Study of the sulfur atom as hydrogen bond acceptor in N(2)-pyridylmethyl-N-arylthioureas

The hydrogen acceptor capability of the sulfur atom in the biologically relevant N-2-pyridylmethyl-N'-arilthioureas was explored. N-2-Pyridylmethyl thioreas were selected to avoid the formation of intramolecular six-membered hydrogen-bonded ring.

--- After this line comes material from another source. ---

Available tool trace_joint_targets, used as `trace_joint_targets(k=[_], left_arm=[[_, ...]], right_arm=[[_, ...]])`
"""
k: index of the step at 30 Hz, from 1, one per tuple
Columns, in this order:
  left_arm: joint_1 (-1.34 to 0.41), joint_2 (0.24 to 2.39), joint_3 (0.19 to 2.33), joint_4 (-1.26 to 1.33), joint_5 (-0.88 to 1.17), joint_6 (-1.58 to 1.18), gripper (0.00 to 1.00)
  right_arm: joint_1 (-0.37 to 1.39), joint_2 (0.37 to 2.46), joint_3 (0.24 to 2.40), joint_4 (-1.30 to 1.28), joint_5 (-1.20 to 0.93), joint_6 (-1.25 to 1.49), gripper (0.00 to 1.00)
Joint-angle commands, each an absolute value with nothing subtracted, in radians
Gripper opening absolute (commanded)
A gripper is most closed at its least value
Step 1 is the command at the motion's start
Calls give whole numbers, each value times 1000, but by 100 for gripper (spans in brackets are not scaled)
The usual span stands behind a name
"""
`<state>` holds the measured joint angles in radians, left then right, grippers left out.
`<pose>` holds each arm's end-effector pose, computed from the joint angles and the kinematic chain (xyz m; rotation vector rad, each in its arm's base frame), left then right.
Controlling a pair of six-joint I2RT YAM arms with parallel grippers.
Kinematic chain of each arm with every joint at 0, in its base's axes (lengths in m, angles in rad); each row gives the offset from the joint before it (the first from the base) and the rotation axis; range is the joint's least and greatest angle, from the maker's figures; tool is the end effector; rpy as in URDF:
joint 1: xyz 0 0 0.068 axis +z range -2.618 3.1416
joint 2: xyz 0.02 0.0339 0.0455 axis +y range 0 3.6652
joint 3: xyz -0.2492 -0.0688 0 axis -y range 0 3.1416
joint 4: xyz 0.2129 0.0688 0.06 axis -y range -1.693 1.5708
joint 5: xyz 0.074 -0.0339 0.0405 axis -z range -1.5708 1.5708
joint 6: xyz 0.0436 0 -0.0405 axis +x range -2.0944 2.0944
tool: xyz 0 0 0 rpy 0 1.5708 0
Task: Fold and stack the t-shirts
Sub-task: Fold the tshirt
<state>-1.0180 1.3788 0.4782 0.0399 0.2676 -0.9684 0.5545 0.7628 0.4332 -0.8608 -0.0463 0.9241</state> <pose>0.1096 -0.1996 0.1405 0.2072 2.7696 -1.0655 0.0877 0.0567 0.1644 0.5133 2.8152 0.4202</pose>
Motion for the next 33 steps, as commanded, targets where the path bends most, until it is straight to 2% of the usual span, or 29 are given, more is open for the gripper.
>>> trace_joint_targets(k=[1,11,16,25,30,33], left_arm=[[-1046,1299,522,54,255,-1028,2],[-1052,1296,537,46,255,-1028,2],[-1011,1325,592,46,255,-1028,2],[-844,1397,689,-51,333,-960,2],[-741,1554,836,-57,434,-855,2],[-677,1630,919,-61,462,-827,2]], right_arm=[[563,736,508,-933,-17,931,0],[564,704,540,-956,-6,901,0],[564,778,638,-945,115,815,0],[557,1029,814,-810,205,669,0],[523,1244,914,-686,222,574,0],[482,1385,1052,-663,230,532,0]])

The compounds studied were N-2-pyridylmethyl-N'-phenylthiourea (1), N-2-pyridylmethyl-N'-2-methoxythiourea (2), N-2-pyridylmethyl-N'-4-methoxyphenylthiourea (3), and N-2-pyridylmethyl-N'-4-bromophenylthiourea (4). 1 crystallizes in the monoclinic space group P2(1)/c, with a = 7.419(1) Angstrom, b = 18.437(2) Angstrom, c = 9.656(1) Angstrom, beta = 106.277(6)degrees, V = 1267.8(3) Angstrom(3), Z = 4.2 crystallizes in the monoclinic space group P2(1)/c, with a = 8.064(2) Angstrom, b = 18.382(7) Angstrom, c = 9.865(5) Angstrom, beta = 97.81(3)degrees, V = 1448.8(11) Angstrom(3), Z = 4.3 crystallizes in the monoclinic space group P2(1)/c, with a = 11.472(1) A, b = 13.520(1) Angstrom, c = 10.088(1) Angstrom, beta = 112.60(1)degrees, V = 1444.5(2) Angstrom(3), Z = 4.4 crystallizes in the triclinic space group P-1, with a = 4.583(3) Angstrom, b = 10.263(3) Angstrom, c = 14.396(3) Angstrom, alpha = 77.92( 2)degrees, beta = 88.55(4)degrees, gamma = 80.02(4)degrees, V = 652.1(5) Angstrom(3), Z = 2. Both thiourea N-H groups form intermolecular hydrogen bonds, one with the thione sulfur atom and the other with the pyridine nitrogen atom but the H-bonding schemes are not the same maybe due to the flexibility of the molecules.